The MSPB hears appeals from federal workers who believe they have been wrongly disciplined or fired. The small, little-known agency is taking on outsize importance as the Trump administration swings a wrecking ball at the federal workforce, firing probationary employees en masse in what unions have called an illegal purge that violates due process.

“Were the President able to displace independent agency heads from their positions for the length of litigation such as this, those officials’ independence would shatter”

- Judge Rudolph Contreras

Many of those workers would need to take their cases to the MSPB — an agency that Trump appears to be trying to weaken or deadlock. The independent body typically has three members who serve 7-year terms and have the power to overrule federal employee firings.

The administration gave no explanation for firing Harris, according to a copy of her termination notice HuffPost received through a public records request.

“On behalf of President Donald J. Trump, I am writing to inform you that your position on the Merit Systems Protection Board is terminated, effective immediately,” wrote Trent Morse, Trump’s deputy director of personnel.

If Harris’ removal at the MSPB were to stand, the board would have just one Democrat and one Republican until Trump managed to install a third, presumably Republican member.

President Donald Trump speaks to reporters aboard Air Force One, where he signed a proclamation declaring Feb. 9 Gulf of America Day as he travels from West Palm Beach, Florida, to New Orleans on Sunday, Feb. 9, 2025.
President Donald Trump speaks to reporters aboard Air Force One, where he signed a proclamation declaring Feb. 9 Gulf of America Day as he travels from West Palm Beach, Florida, to New Orleans on Sunday, Feb. 9, 2025.
Ben Curtis via Associated Press

Contreras, who was appointed by former President Barack Obama, sounded an alarm over letting the president exert “direct political control” over what should be an independent body.

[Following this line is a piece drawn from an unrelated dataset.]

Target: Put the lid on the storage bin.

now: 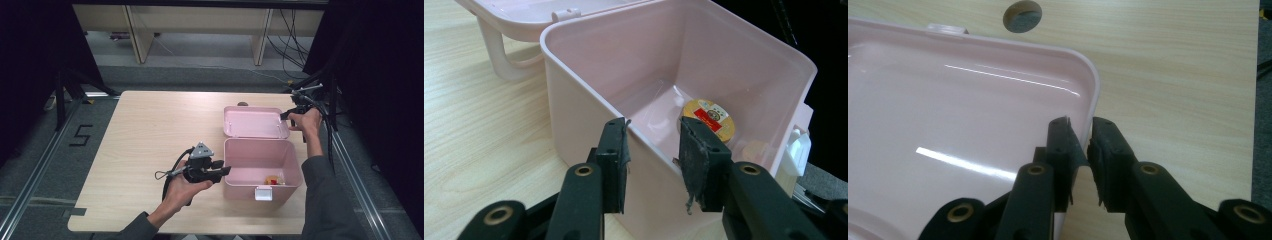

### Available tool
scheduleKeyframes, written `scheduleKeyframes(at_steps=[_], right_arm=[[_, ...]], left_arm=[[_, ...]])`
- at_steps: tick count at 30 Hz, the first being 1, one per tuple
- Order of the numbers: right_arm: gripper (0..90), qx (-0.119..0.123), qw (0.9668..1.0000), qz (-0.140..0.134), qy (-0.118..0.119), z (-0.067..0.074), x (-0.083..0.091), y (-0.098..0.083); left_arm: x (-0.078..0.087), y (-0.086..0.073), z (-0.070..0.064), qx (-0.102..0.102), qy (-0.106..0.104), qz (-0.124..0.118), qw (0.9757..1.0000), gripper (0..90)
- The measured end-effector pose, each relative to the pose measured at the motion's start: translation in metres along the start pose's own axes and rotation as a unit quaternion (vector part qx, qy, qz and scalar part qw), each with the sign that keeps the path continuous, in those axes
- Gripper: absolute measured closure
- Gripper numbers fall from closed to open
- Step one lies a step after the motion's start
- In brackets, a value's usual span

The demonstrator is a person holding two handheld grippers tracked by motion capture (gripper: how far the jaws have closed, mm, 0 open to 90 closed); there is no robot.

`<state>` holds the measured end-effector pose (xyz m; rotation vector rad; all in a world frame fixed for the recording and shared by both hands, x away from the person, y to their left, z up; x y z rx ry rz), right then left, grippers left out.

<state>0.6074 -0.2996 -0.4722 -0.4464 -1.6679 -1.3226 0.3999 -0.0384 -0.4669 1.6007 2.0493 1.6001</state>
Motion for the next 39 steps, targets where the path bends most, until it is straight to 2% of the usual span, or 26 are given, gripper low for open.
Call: scheduleKeyframes(at_steps=[1,2,3,5,6,10,13,17,19,20,22,23,24,28,29,31,32,35,38,39], right_arm=[[79.9,0.004,1.0000,0.003,-0.003,-0.001,0.000,0.000],[80.3,-0.020,0.9998,0.008,0.003,0.003,-0.001,-0.001],[80.6,-0.024,0.9997,0.008,0.002,0.004,-0.002,-0.001],[81.1,-0.021,0.9997,0.006,-0.003,0.003,-0.003,0.000],[81.4,-0.009,0.9999,0.007,-0.008,0.001,-0.002,0.000],[82.8,-0.022,0.9996,0.007,-0.014,0.002,-0.002,0.001],[84.4,-0.016,0.9995,0.002,-0.025,0.003,-0.001,0.005],[85.1,-0.022,0.9994,0.000,-0.028,0.005,0.001,0.008],[85.6,-0.049,0.9985,-0.002,-0.025,0.010,0.002,0.010],[85.7,-0.059,0.9979,0.008,-0.025,0.012,0.005,0.010],[86.0,-0.016,0.9993,-0.007,-0.034,0.006,0.007,0.013],[86.0,-0.016,0.9993,-0.007,-0.034,0.006,0.007,0.013],[86.4,-0.037,0.9988,-0.008,-0.030,0.010,0.010,0.014],[87.0,-0.019,0.9991,-0.018,-0.034,0.006,0.015,0.015],[87.0,-0.019,0.9991,-0.018,-0.034,0.006,0.015,0.015],[87.5,-0.034,0.9986,-0.024,-0.034,0.009,0.018,0.016],[87.6,-0.021,0.9988,-0.029,-0.034,0.008,0.019,0.017],[87.7,-0.025,0.9986,-0.032,-0.032,0.008,0.020,0.017],[87.7,-0.019,0.9987,-0.031,-0.035,0.006,0.017,0.017],[87.7,-0.028,0.9989,-0.022,-0.031,0.008,0.016,0.015]], left_arm=[[0.000,0.000,0.000,0.000,0.000,0.000,1.0000,63.6],[0.000,0.000,0.000,0.000,0.001,-0.001,1.0000,63.7],[0.000,0.000,0.000,-0.001,0.001,-0.001,1.0000,63.8],[0.000,0.000,0.000,-0.003,-0.001,-0.003,1.0000,63.8],[0.000,0.000,0.000,-0.003,0.000,-0.003,1.0000,63.9],[0.000,-0.001,-0.001,-0.004,0.001,-0.001,1.0000,63.9],[-0.001,-0.001,-0.001,-0.004,0.002,-0.004,1.0000,63.8],[0.000,-0.001,-0.002,-0.004,0.000,-0.003,1.0000,63.7],[0.000,-0.001,-0.002,-0.004,0.000,-0.004,1.0000,63.7],[-0.001,-0.001,-0.002,-0.004,0.000,-0.004,1.0000,63.7],[-0.001,-0.001,-0.002,-0.003,0.000,-0.005,1.0000,63.6],[-0.001,-0.001,-0.002,-0.003,0.000,-0.005,1.0000,63.6],[-0.001,-0.001,-0.002,-0.003,0.000,-0.006,1.0000,63.6],[-0.001,-0.001,-0.003,-0.003,0.000,-0.008,1.0000,63.7],[-0.001,-0.001,-0.003,-0.003,0.000,-0.008,1.0000,63.6],[-0.002,-0.001,-0.003,-0.002,-0.001,-0.008,1.0000,63.6],[-0.002,-0.001,-0.003,-0.002,0.000,-0.008,1.0000,63.6],[-0.002,-0.001,-0.003,-0.001,0.000,-0.009,1.0000,63.6],[-0.002,-0.001,-0.003,-0.001,0.000,-0.010,1.0000,63.7],[-0.002,-0.001,-0.003,-0.001,0.001,-0.010,1.0000,63.7]])
Point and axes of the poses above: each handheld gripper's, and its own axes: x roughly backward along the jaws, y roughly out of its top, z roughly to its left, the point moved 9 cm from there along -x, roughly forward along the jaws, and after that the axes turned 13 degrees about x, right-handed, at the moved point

Doing so would “neuter” the “statutory scheme” that Congress created to govern labor relations in the federal workforce, Contreras wrote, and allow “high-ranking government officials to engage in prohibited practices and then pressure the MSPB into inaction.”

In other words, it would let political actors violate employee rights, and then make sure nothing could be done about it.

Trump has tried to exert unprecedented control over independent agencies like the MSPB that oversee the federal workplace. In addition to firing Harris, he also fired the head of the Office of Special Counsel, which protects federal whistleblowers, and the chairwoman of the Federal Labor Relations Authority, which enforces collective-bargaining rights.

Such firings violate a 90-year-old Supreme Court precedent that limits the president’s power to remove officials at independent, quasi-judicial agencies — a precedent that the administration is clearly seeking to overturn.

Contreras said it was important to reinstate Harris while those questions were being litigated.

“Were the President able to displace independent agency heads from their positions for the length of litigation such as this, those officials’ independence would shatter,” he wrote.